# Illegal wiring issues



## Tonia Bond (Sep 6, 2016)

Whenever we plan to build a new home we just concentrate in its external appearance. But actually we have to be very careful in its internal works such as wiring , fuses etc. A single mistake in wiring can cause the whole house to burn down into ash. We all hear about firing in buildings often. The fire may look big, but the cause may a small negligence. I'm saying all these because of my personal experience. My old home was totally destroyed by fire due to a silly wiring issue. I'll share an article with you to give you the information about the small symptoms which may lead to great fire. Just go through it and if you feel the symptoms in your home, please make sure that you call the electrical contractor and make clear the issues as soon as possible.


----------



## FM William Burns (Sep 27, 2016)

Loose connections, chaffed conductors, pinched conductors, over-loaded circuits and damaged conductor insulation can all contribute to hidden fires within structural framing.  Being sarcastic, this is just another reason why the home building association wants to remove Arc Fault from the residential codes.  It is all disposable housing now or at least that is their playbook.


----------



## fatboy (Sep 27, 2016)

FM William Burns said:


> Loose connections, chaffed conductors, pinched conductors, over-loaded circuits and damaged conductor insulation can all contribute to hidden fires within structural framing.  Being sarcastic, this is just another reason why the home building association wants to remove Arch Fault from the residential codes.  It is all disposable housing now or at least that is their playbook.

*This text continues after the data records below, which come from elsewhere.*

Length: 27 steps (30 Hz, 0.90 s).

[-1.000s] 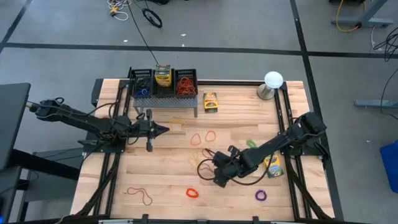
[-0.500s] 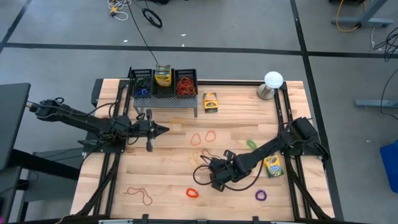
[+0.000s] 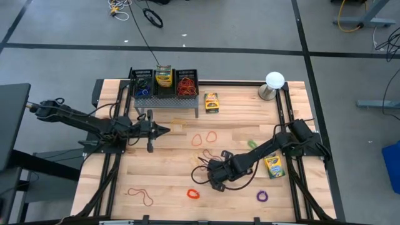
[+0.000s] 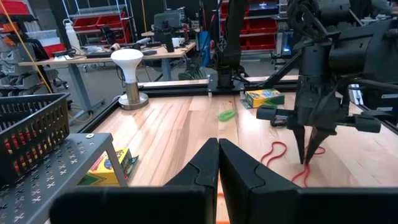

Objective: Pick & Place Office Desk Supplies
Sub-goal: Put the red rubber band into the right black bin

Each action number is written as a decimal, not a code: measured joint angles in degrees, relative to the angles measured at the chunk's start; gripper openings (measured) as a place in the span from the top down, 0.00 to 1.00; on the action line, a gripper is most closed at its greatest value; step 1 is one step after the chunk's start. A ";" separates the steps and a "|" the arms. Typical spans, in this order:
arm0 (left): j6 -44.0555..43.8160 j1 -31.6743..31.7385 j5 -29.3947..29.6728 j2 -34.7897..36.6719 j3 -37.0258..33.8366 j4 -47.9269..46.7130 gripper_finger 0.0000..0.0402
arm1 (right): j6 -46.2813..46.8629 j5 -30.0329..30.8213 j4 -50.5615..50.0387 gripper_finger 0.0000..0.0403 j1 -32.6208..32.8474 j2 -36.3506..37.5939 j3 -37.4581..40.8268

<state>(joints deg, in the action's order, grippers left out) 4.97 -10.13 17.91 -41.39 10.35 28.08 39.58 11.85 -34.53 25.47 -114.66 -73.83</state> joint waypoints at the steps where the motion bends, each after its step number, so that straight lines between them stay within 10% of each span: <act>1: 0.00 0.00 0.00 0.00 0.00 0.04 0.95 | -0.47 0.32 -0.61 0.96 0.00 0.32 0.03; 13: 0.00 0.00 0.02 0.01 0.01 0.33 0.95 | 7.09 6.48 -10.26 0.96 0.04 3.51 0.18; 27: 0.00 0.00 0.02 0.00 0.02 0.04 0.95 | 6.28 -1.85 1.25 0.62 -3.06 3.31 0.18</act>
<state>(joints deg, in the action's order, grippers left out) 4.97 -10.13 17.93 -41.39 10.37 28.12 45.86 10.00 -33.28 22.41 -111.35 -73.65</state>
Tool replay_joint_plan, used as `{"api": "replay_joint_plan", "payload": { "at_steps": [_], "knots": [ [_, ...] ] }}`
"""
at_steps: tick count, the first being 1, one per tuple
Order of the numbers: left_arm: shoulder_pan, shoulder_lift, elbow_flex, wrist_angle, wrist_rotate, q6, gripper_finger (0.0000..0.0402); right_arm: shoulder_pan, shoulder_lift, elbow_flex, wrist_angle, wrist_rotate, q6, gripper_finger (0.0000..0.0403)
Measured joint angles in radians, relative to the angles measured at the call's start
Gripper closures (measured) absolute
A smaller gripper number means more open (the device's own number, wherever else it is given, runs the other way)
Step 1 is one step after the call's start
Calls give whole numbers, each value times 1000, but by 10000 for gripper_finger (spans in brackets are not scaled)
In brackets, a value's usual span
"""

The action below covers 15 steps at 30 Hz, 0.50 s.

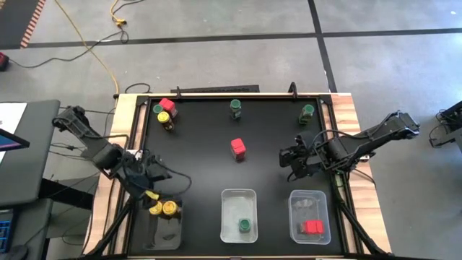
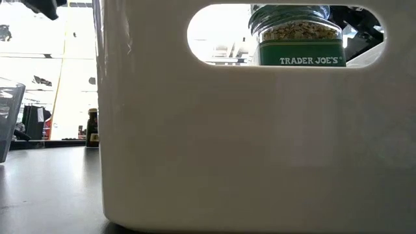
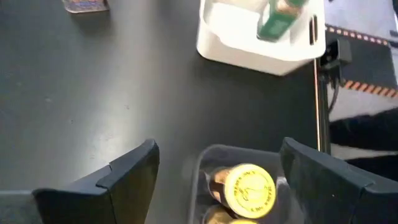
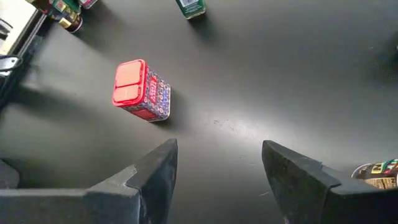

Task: Sort spices by type
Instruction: Put the center green seasoning bottle into the white bin

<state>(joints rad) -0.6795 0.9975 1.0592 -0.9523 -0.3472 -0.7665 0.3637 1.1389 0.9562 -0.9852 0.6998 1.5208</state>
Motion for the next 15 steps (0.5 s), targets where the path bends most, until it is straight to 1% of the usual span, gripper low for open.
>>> {"api": "replay_joint_plan", "payload": {
  "at_steps": [3,8,13,15],
  "knots": [
    [43,-6,0,0,-1,67,82,0,0,0,15,0,0,143],
    [172,-6,-10,8,-2,150,82,-11,0,0,29,20,-6,143],
    [300,-18,-60,69,20,242,82,-77,0,0,-7,25,-14,143],
    [349,-33,-85,112,38,277,82,-115,0,0,-8,24,-51,142]
  ]
}}
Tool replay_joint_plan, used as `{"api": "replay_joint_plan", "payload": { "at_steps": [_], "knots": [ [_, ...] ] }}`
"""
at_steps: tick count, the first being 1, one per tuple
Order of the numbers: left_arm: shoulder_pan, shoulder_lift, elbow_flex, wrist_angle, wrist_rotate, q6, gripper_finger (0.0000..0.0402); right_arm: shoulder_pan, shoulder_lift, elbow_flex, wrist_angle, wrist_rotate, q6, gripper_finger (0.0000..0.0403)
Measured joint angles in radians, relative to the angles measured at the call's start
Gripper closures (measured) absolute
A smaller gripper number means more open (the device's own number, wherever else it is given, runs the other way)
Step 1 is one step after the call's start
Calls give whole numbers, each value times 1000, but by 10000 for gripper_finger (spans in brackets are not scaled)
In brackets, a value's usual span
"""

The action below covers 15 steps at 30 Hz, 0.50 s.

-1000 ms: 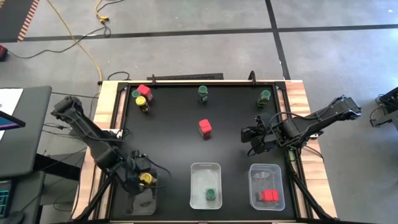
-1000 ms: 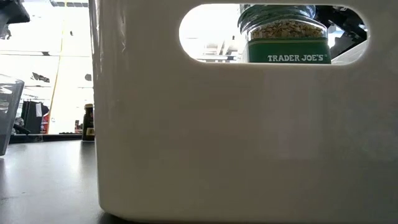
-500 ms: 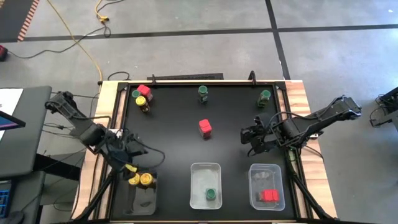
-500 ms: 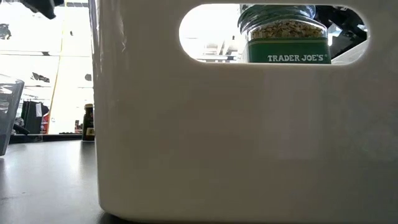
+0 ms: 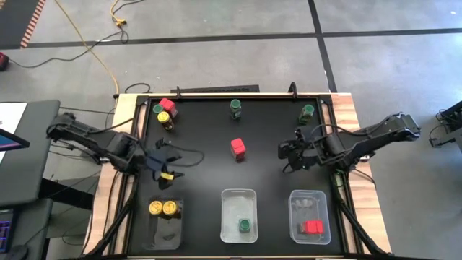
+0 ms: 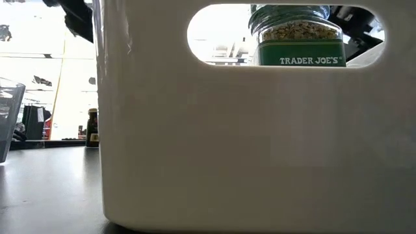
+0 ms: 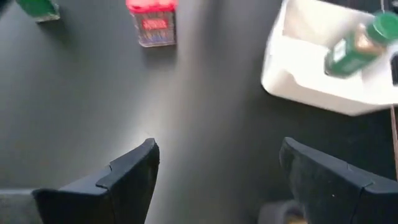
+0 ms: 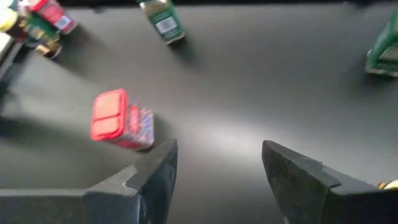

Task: Sort spices by type
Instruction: Put the center green seasoning bottle into the white bin

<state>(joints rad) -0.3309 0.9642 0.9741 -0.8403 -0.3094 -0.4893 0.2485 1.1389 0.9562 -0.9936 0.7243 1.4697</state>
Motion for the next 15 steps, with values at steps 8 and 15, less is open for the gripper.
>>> {"api": "replay_joint_plan", "payload": {
  "at_steps": [8,15],
  "knots": [
    [155,-39,-43,37,16,21,82,-228,0,0,16,-107,-309,93],
    [243,-42,-68,52,16,30,82,-431,0,0,151,-159,-593,8]
  ]
}}
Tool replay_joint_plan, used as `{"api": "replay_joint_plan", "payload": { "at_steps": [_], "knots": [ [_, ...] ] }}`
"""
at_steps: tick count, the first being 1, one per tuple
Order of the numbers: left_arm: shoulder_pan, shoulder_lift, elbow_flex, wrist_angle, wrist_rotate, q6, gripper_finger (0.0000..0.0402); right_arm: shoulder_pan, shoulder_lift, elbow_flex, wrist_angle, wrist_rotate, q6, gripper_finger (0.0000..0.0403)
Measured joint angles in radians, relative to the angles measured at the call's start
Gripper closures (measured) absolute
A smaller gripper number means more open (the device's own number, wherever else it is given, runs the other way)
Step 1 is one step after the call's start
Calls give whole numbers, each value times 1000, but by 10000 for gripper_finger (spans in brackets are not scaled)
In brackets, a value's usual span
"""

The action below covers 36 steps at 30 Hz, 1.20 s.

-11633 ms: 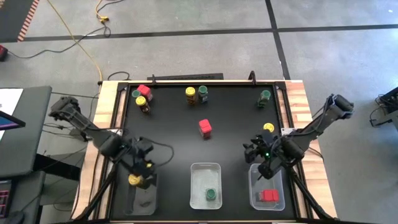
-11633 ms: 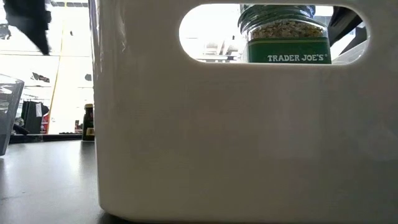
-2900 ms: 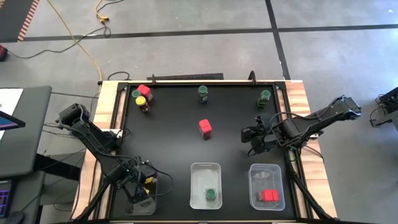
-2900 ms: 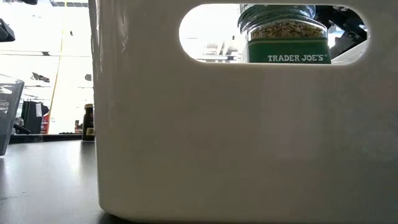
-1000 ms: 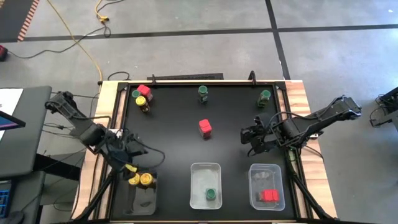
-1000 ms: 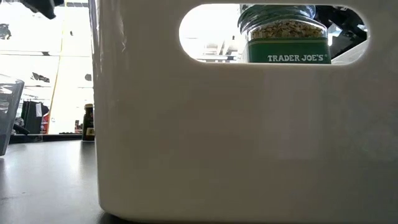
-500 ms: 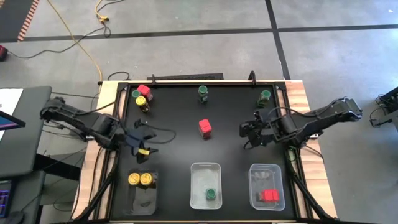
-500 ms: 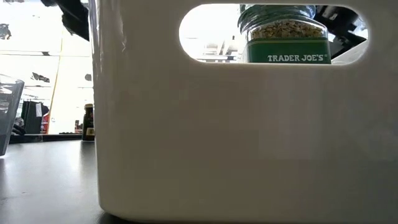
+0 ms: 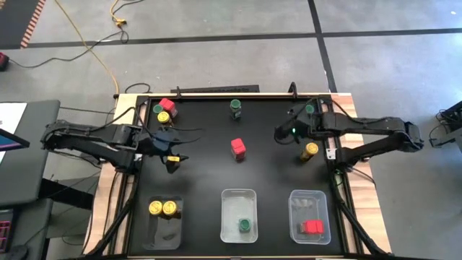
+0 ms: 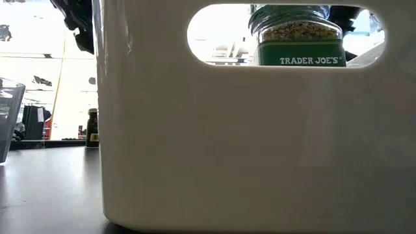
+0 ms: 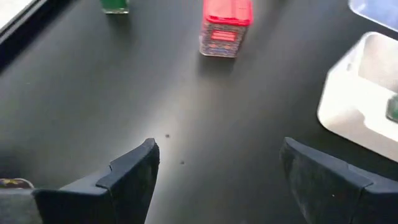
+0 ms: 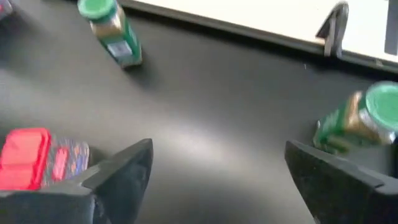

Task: Sort spices by type
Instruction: Put the center green seasoning bottle into the white bin

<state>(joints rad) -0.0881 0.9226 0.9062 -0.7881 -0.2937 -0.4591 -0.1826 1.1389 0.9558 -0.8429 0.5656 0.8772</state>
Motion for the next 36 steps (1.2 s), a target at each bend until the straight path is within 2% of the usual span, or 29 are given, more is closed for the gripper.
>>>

FWB, the OP appeared to be a spammer, had links in OP's, has been edited by another Mod. If you look, she hasn't been back since the OP.


----------



## conarb (Sep 27, 2016)

FM William Burns said:


> Being sarcastic, this is just another reason why the home building association wants to remove Arch Fault from the residential codes. It is all disposable housing now or at least that is their playbook.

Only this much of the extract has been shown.